If we assume x is an integer, then x/2 * 2/x = 17 implies that x has no integral value.
If x is not an integer, then let x = k + m where k is an integer but m belongs to (0, 1).
Now I have, floor(k+m/2) * ceil(2/k+m) = 17.
Does it make any sense? Can we solve this equation in this way?
As mentioned in comments already, you seem to have confused $\left\lfloor\dfrac{x}{2}\right\rfloor$ with $\dfrac{\lfloor x\rfloor}{2}$. These are not the same.
We have the product of two integers equaling $17$. As $17$ is prime this can only happen in one of four ways: $17\cdot 1,~1\cdot 17,~(-17)\cdot (-1),$ and $(-1)\cdot (-17)$
So, the question becomes "When can $\left\lfloor\dfrac{x}{2}\right\rfloor = 17$ and does $\left\lceil \dfrac{2}{x}\right\rceil = 1$ in any of those instances?"
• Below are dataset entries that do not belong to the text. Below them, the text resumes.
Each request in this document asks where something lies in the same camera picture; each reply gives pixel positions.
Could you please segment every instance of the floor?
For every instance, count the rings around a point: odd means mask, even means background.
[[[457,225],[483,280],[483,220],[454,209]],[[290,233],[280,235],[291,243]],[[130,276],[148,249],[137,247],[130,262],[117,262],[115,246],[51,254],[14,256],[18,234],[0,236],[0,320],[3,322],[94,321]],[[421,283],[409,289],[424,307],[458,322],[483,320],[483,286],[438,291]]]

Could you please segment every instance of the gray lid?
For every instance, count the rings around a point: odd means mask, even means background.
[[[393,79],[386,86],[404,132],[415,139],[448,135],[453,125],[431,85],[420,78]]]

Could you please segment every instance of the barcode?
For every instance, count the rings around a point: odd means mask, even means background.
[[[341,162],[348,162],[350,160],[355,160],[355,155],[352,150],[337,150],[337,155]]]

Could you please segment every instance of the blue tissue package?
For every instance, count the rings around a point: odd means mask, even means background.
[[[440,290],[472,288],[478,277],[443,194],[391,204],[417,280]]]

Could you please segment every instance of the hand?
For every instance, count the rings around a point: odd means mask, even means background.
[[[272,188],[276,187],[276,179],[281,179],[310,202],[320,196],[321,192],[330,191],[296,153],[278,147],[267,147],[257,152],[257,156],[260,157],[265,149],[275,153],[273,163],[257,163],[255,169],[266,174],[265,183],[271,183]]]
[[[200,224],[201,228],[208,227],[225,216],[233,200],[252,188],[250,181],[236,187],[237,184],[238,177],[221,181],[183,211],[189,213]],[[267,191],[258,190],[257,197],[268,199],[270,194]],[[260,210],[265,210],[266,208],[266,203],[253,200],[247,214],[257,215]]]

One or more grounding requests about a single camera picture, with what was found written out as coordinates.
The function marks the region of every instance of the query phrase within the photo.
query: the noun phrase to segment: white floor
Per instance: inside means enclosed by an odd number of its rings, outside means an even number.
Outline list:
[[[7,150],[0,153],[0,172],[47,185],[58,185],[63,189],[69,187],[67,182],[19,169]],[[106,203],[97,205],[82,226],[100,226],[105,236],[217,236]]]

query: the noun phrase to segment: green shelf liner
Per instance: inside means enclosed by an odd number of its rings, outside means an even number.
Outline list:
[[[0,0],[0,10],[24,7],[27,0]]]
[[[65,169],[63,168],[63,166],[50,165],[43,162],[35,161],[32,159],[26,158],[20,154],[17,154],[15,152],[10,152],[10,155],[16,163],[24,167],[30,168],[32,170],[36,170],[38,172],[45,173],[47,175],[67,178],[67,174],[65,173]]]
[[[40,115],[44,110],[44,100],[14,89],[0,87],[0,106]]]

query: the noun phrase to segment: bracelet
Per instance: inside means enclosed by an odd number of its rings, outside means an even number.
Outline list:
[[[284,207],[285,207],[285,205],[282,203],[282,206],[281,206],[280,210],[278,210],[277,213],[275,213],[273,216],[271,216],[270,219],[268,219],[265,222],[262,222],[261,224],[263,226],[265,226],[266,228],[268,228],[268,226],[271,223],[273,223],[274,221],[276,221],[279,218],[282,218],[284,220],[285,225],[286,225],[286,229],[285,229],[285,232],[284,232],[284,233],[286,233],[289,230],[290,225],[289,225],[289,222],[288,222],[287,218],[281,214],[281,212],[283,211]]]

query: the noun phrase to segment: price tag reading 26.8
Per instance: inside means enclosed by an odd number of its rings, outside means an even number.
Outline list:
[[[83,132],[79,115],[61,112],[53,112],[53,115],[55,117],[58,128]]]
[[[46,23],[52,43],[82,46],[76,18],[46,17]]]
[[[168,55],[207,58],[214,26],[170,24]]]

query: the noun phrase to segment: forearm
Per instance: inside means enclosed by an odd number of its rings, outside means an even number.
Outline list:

One should quickly see (by looking at a graph or otherwise) that $\left\lfloor\dfrac{x}{2}\right\rfloor = 17$ happens whenever $x\in[34,36)$ and every $x$ in that range has $\left\lceil\dfrac{2}{x}\right\rceil = 1$ so these are all solutions.
Move to the next case: "When can $\left\lfloor\dfrac{x}{2}\right\rfloor = 1$ and does $\left\lceil \dfrac{2}{x}\right\rceil = 17$ in any of those instances?"
Well, $\left\lfloor\dfrac{x}{2}\right\rfloor = 1$ when $x\in[2,4)$ but in this range we still have $\left\lceil \dfrac{2}{x}\right\rceil = 1$ so no solutions exist of this second form.
Complete the problem by investigating the cases of $(-17)\cdot (-1)$ and $(-1)\cdot (-17)$.